Von Mücken geplagt fallen wir müde in den Schlafsack, um am nächsten Morgen frühzeitig aufzustehen: Fünf Uhr früh geht es los. Oberhalb der Baumgrenze kommen wir deutlich schneller voran, außerdem haben wir nur Tagesgepäck dabei. Hin und wieder bauen wir ein Steinmännchen, um den Rückweg zu markieren. Weitere Weganhaltspunkte bieten uns die umliegenden, strahlend weißen Gipfel. Nach sieben Stunden sind wir schließlich doch am Ziel. Auf dem Gipfel angekommen schmettern wir ein „Großer Gott wir loben dich“, schießen ein paar Gipfelfotos, stärken uns mit einem Müsliriegel und machen uns auf den Rückweg. Entlang der Bergkette, die Sonne nun im Rücken, immer entlang der Steinmännchen nach Osten. Nach 12 Stunden haben wir es dann tatsächlich geschafft.

Angekommen auf dem Gipfel des Mount Ölbermann: Bild: Privat.

Abstieg – wo ist der Rückweg?

Wir legen einen Ruhetag in malerischer Landschaft ein, bevor wir uns dann am nächsten Tag an den Abstieg wagen. Tatsächlich sieht von oben alles anders aus. Mehrmals verlieren wir unsere Aufstiegsspur, bis wir schließlich völlig ratlos im steilen Wald stehen. Wir machen eine Kette. Alles wirkt unbekannt, keiner kann unseren Weg finden. Was nun? Sollen wir wieder alles hoch laufen und es nochmal versuchen? Oder ohne Weg weiter absteigen, bis es dann doch nicht mehr geht? Was, wenn einer abrutscht? Wir schicken ein paar Stoßgebete zum Himmel und suchen weiter nach einem Anhaltspunkt.

Schließlich geschieht das Unglaubliche. Ein Pfadfinder entdeckt einen Klopapierhaufen, woraufhin alle antreten und man sich erinnert, wo auf dem Weg man sein müsste. „Ja, hier war in der Nähe das Mittagessen“ und schon fällt uns der Weg wieder ein.
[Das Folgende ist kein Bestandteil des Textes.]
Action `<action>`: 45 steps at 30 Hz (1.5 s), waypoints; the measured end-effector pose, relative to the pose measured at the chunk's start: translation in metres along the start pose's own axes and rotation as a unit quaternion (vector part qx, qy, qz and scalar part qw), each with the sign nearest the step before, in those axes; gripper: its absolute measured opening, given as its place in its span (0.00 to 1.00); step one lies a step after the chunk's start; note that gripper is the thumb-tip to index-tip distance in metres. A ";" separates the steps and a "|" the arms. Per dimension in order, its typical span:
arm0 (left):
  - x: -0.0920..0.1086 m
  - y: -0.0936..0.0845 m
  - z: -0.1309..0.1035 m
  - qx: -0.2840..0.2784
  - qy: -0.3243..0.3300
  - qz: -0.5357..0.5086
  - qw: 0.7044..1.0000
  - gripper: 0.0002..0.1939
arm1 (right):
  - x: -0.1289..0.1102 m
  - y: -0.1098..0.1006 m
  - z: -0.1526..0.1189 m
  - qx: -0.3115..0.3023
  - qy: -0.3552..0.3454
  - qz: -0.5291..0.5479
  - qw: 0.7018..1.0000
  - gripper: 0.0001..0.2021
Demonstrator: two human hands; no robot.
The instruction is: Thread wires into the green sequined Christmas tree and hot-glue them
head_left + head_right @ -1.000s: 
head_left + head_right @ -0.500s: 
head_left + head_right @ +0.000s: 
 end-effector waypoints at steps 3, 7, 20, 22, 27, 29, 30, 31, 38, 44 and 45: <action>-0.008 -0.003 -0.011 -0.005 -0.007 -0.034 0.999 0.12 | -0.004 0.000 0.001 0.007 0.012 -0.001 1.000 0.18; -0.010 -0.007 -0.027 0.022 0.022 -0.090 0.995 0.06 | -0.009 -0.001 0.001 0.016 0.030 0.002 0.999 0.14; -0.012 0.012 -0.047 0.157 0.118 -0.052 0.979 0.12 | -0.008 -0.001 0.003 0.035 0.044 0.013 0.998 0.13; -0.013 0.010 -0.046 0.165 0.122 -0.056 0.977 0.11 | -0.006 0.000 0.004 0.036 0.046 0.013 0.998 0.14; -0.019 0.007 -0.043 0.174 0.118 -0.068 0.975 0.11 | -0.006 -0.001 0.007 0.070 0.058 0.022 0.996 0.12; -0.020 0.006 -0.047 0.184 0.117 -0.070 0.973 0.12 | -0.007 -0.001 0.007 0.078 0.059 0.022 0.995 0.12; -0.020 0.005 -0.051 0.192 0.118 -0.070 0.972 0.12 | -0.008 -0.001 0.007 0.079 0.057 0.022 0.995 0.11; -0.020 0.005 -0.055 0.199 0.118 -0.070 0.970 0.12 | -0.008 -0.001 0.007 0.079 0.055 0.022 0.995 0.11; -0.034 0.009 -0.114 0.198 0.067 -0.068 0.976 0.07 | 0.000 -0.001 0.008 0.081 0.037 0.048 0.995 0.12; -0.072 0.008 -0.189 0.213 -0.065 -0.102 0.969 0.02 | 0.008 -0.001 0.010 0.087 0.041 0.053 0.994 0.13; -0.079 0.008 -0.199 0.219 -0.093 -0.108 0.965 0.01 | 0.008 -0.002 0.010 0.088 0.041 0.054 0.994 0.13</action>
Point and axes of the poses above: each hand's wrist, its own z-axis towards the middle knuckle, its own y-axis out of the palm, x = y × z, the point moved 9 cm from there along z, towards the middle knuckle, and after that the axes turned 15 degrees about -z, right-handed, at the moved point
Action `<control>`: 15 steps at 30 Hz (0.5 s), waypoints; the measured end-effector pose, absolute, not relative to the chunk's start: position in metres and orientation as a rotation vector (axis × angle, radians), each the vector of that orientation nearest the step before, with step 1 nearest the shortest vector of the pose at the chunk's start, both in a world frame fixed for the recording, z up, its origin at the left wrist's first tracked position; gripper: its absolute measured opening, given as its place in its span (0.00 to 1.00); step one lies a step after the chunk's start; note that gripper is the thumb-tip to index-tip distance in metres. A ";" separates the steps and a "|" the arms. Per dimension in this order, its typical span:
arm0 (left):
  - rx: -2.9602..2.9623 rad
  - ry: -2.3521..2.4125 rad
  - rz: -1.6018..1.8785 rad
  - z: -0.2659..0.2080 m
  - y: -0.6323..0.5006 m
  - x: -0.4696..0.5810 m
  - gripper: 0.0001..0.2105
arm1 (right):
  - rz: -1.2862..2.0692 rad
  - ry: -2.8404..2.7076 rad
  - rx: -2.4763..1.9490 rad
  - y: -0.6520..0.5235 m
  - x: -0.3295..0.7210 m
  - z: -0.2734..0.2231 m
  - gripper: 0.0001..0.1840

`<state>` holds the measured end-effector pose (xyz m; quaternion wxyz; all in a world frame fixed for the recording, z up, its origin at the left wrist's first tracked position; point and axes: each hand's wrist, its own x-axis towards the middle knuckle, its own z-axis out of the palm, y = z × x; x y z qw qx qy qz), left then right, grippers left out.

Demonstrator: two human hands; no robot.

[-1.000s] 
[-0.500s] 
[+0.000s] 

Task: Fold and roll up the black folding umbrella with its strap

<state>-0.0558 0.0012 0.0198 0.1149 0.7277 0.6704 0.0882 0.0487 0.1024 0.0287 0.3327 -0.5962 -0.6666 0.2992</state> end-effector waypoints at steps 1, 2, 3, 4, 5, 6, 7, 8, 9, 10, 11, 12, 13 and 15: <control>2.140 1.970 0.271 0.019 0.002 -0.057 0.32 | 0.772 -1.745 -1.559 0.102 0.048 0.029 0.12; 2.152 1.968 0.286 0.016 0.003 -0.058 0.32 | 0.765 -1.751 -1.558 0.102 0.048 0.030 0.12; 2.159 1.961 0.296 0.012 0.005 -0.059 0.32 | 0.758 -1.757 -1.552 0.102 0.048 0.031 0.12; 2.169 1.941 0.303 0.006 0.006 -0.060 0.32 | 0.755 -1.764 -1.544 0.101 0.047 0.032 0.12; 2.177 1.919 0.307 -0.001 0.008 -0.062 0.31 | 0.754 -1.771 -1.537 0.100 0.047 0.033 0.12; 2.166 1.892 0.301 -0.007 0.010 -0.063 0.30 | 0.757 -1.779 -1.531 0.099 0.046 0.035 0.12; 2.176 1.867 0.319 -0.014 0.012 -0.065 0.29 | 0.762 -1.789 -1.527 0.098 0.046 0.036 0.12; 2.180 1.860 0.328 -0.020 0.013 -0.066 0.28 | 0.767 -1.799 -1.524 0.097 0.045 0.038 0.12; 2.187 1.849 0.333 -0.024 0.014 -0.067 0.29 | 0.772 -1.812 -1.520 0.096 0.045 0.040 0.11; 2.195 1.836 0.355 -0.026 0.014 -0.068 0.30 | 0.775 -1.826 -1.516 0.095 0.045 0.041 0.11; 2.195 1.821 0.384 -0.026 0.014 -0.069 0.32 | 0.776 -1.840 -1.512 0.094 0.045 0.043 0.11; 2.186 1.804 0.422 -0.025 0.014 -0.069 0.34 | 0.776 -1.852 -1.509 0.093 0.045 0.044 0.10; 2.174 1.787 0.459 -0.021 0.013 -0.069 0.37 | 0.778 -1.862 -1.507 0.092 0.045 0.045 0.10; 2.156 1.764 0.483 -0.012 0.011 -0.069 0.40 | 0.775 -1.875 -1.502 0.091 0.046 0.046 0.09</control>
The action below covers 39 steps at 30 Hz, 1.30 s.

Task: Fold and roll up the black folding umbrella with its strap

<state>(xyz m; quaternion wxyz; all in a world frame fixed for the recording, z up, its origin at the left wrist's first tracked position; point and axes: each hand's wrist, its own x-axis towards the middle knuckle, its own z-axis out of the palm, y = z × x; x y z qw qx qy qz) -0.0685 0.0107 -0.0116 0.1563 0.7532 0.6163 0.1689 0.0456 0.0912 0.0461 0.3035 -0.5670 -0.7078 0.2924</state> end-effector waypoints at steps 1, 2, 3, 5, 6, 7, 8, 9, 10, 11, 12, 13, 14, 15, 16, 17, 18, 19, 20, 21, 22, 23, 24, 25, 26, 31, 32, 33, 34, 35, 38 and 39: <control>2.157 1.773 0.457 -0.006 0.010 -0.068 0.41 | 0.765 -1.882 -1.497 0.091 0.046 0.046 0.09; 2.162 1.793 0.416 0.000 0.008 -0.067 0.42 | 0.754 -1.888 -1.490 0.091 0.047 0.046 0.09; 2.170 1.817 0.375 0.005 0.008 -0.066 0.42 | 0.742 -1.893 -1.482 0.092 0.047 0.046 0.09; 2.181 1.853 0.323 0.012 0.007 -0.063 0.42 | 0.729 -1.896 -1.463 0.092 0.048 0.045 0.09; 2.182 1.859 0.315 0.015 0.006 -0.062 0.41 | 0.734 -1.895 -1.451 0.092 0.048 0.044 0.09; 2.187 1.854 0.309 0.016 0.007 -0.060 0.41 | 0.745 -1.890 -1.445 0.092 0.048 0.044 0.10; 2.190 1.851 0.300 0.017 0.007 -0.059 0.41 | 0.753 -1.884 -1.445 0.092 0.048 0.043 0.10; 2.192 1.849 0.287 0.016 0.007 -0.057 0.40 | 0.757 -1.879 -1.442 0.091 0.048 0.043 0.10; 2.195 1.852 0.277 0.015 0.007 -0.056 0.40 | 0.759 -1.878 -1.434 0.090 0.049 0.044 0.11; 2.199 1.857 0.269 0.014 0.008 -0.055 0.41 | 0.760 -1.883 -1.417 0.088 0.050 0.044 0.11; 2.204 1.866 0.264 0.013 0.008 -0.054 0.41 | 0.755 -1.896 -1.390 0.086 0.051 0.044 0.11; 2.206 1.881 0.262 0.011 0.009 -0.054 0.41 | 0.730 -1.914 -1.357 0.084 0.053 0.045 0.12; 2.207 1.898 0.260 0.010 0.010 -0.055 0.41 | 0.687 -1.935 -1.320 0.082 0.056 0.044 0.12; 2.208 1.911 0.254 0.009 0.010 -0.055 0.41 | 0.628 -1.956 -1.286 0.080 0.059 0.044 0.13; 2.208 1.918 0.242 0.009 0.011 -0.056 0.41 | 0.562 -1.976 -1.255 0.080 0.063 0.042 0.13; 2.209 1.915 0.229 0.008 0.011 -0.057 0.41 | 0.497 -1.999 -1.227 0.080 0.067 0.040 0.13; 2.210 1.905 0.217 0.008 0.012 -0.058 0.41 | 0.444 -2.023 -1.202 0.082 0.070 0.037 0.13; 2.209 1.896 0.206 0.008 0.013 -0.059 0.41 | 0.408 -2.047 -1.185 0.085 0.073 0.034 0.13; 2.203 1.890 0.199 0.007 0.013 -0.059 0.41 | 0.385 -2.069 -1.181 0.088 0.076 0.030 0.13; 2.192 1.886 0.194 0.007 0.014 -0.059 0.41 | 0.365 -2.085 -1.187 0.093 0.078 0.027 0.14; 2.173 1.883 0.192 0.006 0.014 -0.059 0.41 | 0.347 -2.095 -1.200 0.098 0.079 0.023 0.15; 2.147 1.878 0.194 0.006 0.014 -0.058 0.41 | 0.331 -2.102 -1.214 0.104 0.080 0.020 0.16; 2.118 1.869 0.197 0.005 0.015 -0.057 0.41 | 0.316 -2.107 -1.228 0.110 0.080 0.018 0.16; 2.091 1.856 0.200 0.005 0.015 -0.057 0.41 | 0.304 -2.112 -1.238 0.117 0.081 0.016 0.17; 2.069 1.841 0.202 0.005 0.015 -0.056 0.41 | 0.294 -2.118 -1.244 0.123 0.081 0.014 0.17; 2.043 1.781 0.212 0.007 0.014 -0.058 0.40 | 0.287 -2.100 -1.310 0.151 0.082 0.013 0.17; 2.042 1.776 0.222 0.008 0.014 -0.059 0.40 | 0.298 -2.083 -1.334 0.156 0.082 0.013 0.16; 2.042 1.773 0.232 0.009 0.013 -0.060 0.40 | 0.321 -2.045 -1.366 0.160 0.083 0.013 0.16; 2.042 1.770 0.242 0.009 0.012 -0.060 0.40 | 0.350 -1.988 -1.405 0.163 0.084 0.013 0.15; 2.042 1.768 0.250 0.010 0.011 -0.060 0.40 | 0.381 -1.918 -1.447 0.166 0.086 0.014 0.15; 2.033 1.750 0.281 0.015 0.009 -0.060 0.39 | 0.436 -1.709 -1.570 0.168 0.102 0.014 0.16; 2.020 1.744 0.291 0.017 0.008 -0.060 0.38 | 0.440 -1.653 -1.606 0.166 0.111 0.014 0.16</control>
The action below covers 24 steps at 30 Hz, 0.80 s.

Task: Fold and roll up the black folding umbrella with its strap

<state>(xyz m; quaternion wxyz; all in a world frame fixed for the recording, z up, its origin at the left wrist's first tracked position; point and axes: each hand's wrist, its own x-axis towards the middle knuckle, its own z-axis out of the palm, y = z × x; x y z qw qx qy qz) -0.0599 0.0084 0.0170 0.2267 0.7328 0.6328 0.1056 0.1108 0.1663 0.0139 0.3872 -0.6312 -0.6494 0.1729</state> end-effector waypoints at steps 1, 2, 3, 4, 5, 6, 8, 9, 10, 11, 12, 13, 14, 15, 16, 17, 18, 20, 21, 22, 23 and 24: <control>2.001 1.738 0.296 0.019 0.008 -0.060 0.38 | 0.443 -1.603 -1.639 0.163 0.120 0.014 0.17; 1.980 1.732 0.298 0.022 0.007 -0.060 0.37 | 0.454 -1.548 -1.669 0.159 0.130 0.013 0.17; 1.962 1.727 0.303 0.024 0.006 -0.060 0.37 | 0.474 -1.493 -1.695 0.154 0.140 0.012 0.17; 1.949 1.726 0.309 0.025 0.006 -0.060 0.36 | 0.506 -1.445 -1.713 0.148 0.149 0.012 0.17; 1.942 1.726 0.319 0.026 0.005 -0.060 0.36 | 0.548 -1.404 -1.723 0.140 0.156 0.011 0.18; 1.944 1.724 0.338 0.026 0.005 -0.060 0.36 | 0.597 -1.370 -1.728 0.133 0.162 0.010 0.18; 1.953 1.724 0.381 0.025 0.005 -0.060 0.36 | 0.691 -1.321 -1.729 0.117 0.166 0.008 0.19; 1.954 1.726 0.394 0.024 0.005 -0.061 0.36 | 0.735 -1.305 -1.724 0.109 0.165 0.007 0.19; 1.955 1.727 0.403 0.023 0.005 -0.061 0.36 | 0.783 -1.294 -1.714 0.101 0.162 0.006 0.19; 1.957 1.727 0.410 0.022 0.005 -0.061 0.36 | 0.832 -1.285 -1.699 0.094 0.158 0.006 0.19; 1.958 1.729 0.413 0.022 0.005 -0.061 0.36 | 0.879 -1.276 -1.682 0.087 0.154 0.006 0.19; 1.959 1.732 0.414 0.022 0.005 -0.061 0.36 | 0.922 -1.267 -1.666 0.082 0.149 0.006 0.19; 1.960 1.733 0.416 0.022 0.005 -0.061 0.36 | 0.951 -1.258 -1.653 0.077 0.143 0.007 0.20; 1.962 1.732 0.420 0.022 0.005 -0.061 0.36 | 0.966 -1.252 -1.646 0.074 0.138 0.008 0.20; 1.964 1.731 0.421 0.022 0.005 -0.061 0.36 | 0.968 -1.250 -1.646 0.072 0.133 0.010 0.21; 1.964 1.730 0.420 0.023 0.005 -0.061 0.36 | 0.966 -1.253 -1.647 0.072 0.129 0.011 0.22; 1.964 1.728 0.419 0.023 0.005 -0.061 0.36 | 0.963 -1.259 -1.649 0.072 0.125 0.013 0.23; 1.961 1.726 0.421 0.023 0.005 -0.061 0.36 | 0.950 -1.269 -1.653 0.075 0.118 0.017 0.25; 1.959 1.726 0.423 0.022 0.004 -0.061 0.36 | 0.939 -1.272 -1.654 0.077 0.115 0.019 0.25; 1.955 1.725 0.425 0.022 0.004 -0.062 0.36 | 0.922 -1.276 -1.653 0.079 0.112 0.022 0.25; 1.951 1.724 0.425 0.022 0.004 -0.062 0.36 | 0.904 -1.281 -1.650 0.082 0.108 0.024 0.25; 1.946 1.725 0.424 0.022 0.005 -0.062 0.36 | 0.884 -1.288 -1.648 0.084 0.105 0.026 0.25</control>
Im Tal angekommen stellen wir fest, dass wir für den Rückweg nur ein Drittel der Zeit brauchen: Nachdem elf Pfadfinder durch den Urwald getrampelt sind, kann man eine deutliche Wegspur erkennen und mit deutlich leichterem Gepäck geht das Ganze dann auch nochmal schneller.

Nach neun Tagen kommen wir wieder zum Fluss und setzen in die Zivilisation über. Es ist so ungewohnt, festen Boden in Form einer Straße unter den Füßen zu haben und damit gleichzeitig eine eindeutige Richtung, in die wir gehen können. Am Abend besuchen wir noch eine Gletscherhöhle in der Nähe. Einheimische Jungs haben uns den Einstieg unter den Gletscher gezeigt, bevor wie per Autostop wieder nach Kanada trampen.